On en prend conscience avec les amuse-gueules qui accompagnent l’apéro, des bouchées de pruneaux et de jambon fumé, et avec la mise en bouche qui se présente avec tous les repas: ce soir-là, un petit plat de lentilles cuites au bouillon, explosant littéralement en bouche tant les goûts d’herbes fraîches et d’huile d’olive sont vigoureux. On monte d’un cran avec un potage d’asperges fraîches servi chaud, crémé avec abandon et orné de pelures de tomates frites et de cerfeuil. Le millefeuille de légumes grillé à l’huile d’olive apparaît comme une variation déconstruite et élégante de la ratatouille: servi en tranches minces, composé d’aubergines et de courgettes poêlées, d’oignons et de tomates, le tout étagé avec précision et reposant sur un coulis de tomates fraîches légèrement émulsionné. Ces deux entrées toutes simples témoignent des meilleures vertus de la cuisine française méridionale: un produit frais, impeccable, des mariages heureux et francs et des parfums affirmés.

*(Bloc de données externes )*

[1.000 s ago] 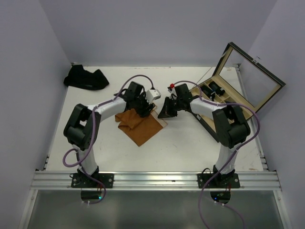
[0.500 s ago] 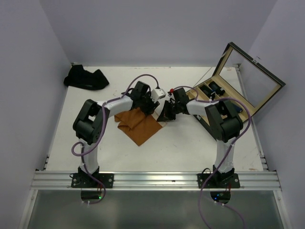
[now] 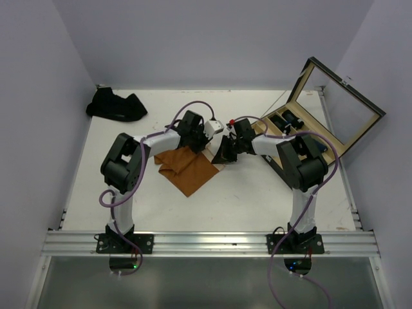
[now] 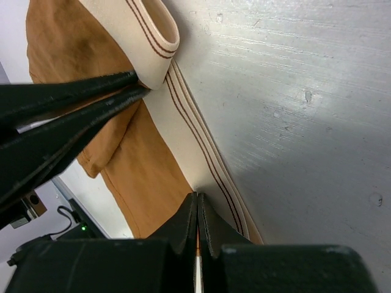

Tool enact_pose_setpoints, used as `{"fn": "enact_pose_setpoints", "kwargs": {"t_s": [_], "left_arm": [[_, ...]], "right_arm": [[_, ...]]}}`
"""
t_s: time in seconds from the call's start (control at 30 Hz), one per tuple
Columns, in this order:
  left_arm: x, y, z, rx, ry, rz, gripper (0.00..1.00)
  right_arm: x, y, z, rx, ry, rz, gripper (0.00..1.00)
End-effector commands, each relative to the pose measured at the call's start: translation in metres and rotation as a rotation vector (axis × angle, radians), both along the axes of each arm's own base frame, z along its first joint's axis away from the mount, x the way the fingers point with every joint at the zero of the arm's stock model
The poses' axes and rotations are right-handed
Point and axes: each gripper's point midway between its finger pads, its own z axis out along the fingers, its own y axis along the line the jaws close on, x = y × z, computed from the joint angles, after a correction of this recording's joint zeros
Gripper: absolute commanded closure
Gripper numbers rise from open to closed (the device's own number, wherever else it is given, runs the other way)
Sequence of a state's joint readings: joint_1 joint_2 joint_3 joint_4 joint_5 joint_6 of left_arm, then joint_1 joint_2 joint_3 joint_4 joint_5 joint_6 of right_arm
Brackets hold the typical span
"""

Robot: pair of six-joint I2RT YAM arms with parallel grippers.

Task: Roll the underwear
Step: Fold the underwear

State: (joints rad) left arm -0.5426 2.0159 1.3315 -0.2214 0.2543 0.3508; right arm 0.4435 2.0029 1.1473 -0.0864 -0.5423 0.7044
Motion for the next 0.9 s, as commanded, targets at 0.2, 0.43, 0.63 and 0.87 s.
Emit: {"fn": "enact_pose_setpoints", "kwargs": {"t_s": [0.2,0.43,0.63,0.87], "left_arm": [[-0.001,0.001,0.045,-0.084,-0.039,-0.038,1.0],[-0.036,0.003,0.074,-0.141,0.013,-0.088,1.0],[-0.059,0.001,0.075,-0.167,0.092,-0.102,1.0],[-0.091,-0.006,0.06,-0.184,0.193,-0.139,1.0]], "right_arm": [[-0.002,-0.008,-0.019,-0.046,0.015,-0.016,1.0],[-0.004,-0.009,-0.02,-0.039,0.015,-0.025,1.0],[-0.002,-0.009,-0.019,-0.038,0.014,-0.033,1.0],[-0.001,-0.011,-0.018,-0.043,0.004,-0.04,1.0]]}}
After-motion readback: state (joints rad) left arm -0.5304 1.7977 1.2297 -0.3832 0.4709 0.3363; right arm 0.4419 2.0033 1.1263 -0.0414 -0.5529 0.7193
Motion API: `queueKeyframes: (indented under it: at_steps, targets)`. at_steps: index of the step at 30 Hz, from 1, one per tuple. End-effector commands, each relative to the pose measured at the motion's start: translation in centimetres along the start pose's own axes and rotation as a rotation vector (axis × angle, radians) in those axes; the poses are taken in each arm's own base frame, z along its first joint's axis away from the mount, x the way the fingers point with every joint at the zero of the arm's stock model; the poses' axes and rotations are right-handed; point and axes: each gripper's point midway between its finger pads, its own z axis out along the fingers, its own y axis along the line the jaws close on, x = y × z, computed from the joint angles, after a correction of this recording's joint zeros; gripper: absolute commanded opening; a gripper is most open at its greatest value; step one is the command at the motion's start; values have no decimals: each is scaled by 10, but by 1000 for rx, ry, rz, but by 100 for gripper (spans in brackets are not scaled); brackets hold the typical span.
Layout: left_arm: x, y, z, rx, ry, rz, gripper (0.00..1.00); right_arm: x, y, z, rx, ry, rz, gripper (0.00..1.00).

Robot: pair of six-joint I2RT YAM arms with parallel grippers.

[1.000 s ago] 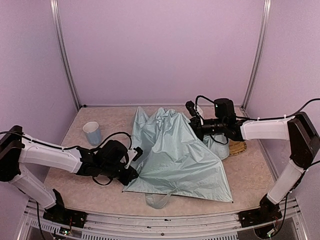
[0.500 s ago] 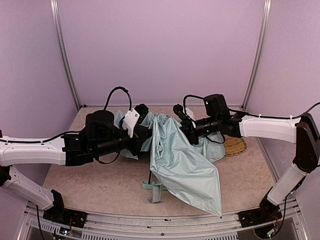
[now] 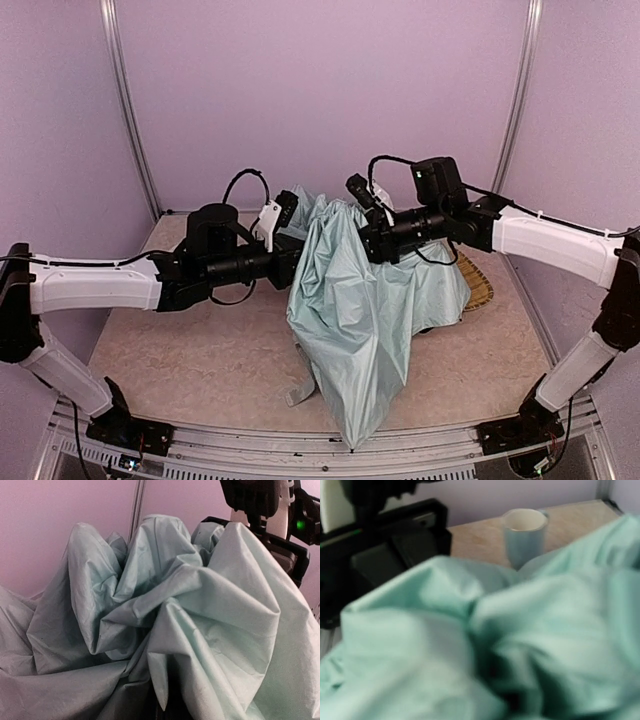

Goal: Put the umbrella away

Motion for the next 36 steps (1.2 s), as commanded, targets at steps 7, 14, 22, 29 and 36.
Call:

Des vertus qui se dévoilent encore plus dans les plats: un pavé de thon bien saignant nappé de tomates rôties, poêlé à la perfection et servi avec une petite purée de pommes de terre et quelques haricots; un plat dont l’apparente banalité est contredite par une composition appétissante et doucement japonisante. Et les ris de veau, parfaitement nettoyés (un luxe pour les Français vu qu’ils sont désormais interdits en France), légèrement farinés et poêlés au beurre et à l’huile d’olive, ce qui leur donne un petit craquant irrésistible et une saveur caramélisée, sont exquis avec leur jus dense auquel se mêlent des échalotes et des gousses d’ail rôties que l’on dévore tels des bonbons. Avant le dessert – une gaufre caramélisée au sirop d’érable, ou quelque chose du genre, servie avec une glace vanillée et des cerises confites -, on vous apporte un pré-dessert, une bouchée mielleuse de quelque chose, et après le dessert, on en remet avec des physalis trempés dans le chocolat, histoire d’accompagner ce verre de Maury que l’on propose si vous avez fait preuve du péché d’authentique gourmandise.

Petit éden gourmand caché dans un sous-sol, cet endroit est probablement l’un des plus inattendus et des plus originaux du centre-ville. Et avec des prix très modérés pour le quartier, une cave modeste mais réfléchie et un service professionnel, voilà une maison qui respire le sérieux et qui fera du bruit. Comptez environ 85 $ à deux le soir, taxes et service compris, beaucoup moins à l’heure du lunch.

Bémol: Il y a un fort écart entre le raffinement de la cuisine et la trivialité du décor, nous dirons presque de faux accords, de l’atonalité.

Dièse: Agréable surprise quant au service, la remarquable qualité des produits et leur traitement respectueux, la simplicité des préparations, l’assaisonnement précis!